Berkeley went to the polls on May 5, 1925, to decide several issues, including bonds for new parks, a direct tax for the library, whether to build a new Hillside School and which City Council and school board members to elect.
The results were mixed. Councilmember Thomas Caldecott won the most votes, nearly 10,000 out of about 12,500 ballots cast, with John M. Atthowe, Walter Mork and Fred C. Kroeber securing the other seats. School director Lester Hink, who had been forced into a special election by a recall petition after a school finance scandal, was able to retain his seat on the school board, to which Mrs. Vera Bright also won a full-term seat.
The “Municipal League” candidates generally prevailed in the low-turnout election, with only about one third of Berkeley’s registered electorate voting. The advisory measure on expanding the central library passed, empowering the City Council to pursue that project.
In the contest to approve bonds, the measure to buy land for new parks and playgrounds narrowly failed to win a majority, as did the measure for park improvements. The proposition to fund storm sewers did much better, winning a majority, but still fell short of the two-thirds vote needed.
The Berkeley Daily Gazette reported that “the three municipal bond propositions were snowed under at the polls … despite a strenuous campaign by a well organized committee.”
“It was West Berkeley and South Berkeley which registered the biggest vote against parks and playgrounds, aided by several of the Claremont precincts,” according to the Gazette story. “Such a protest coming from the southerly and westerly sections where it was proposed to install most of the parks and playgrounds and where the people feel keenly the need of them would seem to indicate conclusively that local taxpayers are for a ‘pay-as-you-go policy.’ ”
D.E. Wiseman, who chaired the campaign committee for the park bonds, gave a lengthy statement to the paper which included this: “Every man, woman and child in Berkeley would add years of life and great measures of health and happiness if they even went so far as to acquire a potion of every 10th block and equip them with tennis courts for the grown-ups and swings, etc. for the children.
“Berkeley will someday have an adequate park and playground system. We will pay more for it then than if we had bought today.”
Charles Keeler, who had also spearheaded the campaign, said, “We need a well informed public on matters of finance and of city building, and we must carry on with the idea that Berkeley cannot ultimately fail to secure those necessities of a modern city which are universally recognized as making for sound city development.”
They were right. If Berkeley voters had approved those bond measures in 1925, the city would have been able to buy large areas of undeveloped land for future parks and playgrounds. There would be an expansive four-block square park today between Shattuck Avenue and Martin Luther King Jr. Way (called Grove Street until 1983) bordered by Carleton and Ward streets to the respective north and south.
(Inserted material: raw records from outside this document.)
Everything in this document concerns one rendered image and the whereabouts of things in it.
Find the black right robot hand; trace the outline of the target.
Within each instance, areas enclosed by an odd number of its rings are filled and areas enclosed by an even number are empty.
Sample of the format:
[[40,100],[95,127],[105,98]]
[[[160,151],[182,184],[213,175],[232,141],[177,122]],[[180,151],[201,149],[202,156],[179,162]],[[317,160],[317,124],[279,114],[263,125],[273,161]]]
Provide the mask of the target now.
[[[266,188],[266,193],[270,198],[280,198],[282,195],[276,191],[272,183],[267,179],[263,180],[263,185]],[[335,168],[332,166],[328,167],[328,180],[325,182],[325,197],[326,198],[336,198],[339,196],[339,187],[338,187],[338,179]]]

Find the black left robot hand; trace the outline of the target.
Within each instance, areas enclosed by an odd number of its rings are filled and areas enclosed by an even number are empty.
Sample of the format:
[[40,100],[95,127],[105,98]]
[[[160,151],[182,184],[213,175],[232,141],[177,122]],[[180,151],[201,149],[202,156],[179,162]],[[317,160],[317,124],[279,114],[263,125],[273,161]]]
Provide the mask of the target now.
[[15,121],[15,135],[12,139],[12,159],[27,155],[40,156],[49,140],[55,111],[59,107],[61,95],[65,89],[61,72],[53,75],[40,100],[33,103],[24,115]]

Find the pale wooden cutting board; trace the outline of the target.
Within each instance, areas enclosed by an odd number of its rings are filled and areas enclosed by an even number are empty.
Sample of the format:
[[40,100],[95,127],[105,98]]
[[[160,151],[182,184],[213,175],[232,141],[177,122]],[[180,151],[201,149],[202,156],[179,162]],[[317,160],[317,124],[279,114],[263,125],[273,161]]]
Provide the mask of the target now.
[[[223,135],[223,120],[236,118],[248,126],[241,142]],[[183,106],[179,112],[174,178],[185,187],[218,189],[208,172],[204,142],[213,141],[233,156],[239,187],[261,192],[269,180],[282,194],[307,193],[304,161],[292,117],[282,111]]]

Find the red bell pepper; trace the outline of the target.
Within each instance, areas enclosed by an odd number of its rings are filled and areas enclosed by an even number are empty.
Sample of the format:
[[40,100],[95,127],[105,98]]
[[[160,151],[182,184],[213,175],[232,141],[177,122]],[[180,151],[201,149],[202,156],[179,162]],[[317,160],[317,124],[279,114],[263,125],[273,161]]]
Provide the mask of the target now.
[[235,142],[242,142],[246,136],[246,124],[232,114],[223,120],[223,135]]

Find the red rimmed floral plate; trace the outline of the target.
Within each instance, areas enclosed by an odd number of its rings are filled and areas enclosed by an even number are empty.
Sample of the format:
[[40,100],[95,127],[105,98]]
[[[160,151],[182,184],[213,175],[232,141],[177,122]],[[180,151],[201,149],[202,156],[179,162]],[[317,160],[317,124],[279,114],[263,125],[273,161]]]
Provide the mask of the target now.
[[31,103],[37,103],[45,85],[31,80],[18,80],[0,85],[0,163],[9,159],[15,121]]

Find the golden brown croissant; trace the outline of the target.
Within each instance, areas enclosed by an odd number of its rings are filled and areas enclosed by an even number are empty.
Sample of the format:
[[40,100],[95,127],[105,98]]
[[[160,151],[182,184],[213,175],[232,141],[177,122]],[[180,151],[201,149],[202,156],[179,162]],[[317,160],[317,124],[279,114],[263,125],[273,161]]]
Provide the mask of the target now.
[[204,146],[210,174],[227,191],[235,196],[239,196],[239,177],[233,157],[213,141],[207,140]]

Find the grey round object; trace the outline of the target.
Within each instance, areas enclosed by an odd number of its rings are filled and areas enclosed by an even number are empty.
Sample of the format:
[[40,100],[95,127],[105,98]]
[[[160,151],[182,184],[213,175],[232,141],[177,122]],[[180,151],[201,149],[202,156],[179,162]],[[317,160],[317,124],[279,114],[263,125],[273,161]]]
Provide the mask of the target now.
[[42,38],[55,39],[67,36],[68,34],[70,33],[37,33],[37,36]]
A block square park would have been built in the Le Conte neighborhood to the east at Oregon and Telegraph; other new and expanded parks would have been created in North and West Berkeley; and the civic center with its central park would have come into being at least 15 years earlier.
Instead, population growth continued rapidly in the 1920s and potential park land was developed. It would not be until the late 1950s that the city would once again begin a sustained attempt to develop new parks, at much greater cost.